WHAT THE TASK REQUIRES
Copy each line from the data that has the word "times" in it.
== Segment start ==
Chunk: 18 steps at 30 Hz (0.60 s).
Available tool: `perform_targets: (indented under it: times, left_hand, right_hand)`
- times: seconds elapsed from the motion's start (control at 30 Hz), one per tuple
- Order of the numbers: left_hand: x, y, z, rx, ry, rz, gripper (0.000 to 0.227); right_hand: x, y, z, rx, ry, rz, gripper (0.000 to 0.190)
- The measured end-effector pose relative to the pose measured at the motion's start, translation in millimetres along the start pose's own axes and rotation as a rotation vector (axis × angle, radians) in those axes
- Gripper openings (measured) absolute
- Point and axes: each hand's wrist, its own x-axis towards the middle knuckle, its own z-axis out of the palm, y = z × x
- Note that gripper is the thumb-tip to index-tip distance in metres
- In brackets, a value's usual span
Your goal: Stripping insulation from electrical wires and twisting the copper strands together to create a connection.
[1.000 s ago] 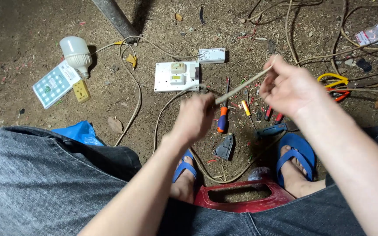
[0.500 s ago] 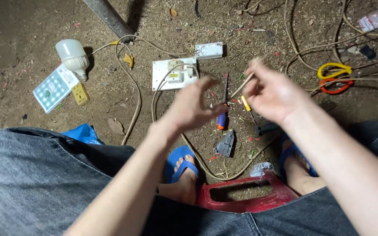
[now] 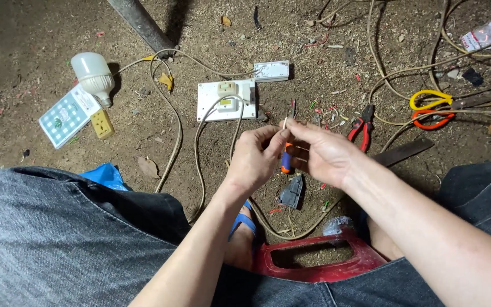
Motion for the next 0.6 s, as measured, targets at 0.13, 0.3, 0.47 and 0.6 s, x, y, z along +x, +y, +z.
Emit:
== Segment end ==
ANSWER SECTION
Available tool: `perform_targets: (indented under it: times, left_hand, right_hand)`
- times: seconds elapsed from the motion's start (control at 30 Hz), one per tuple

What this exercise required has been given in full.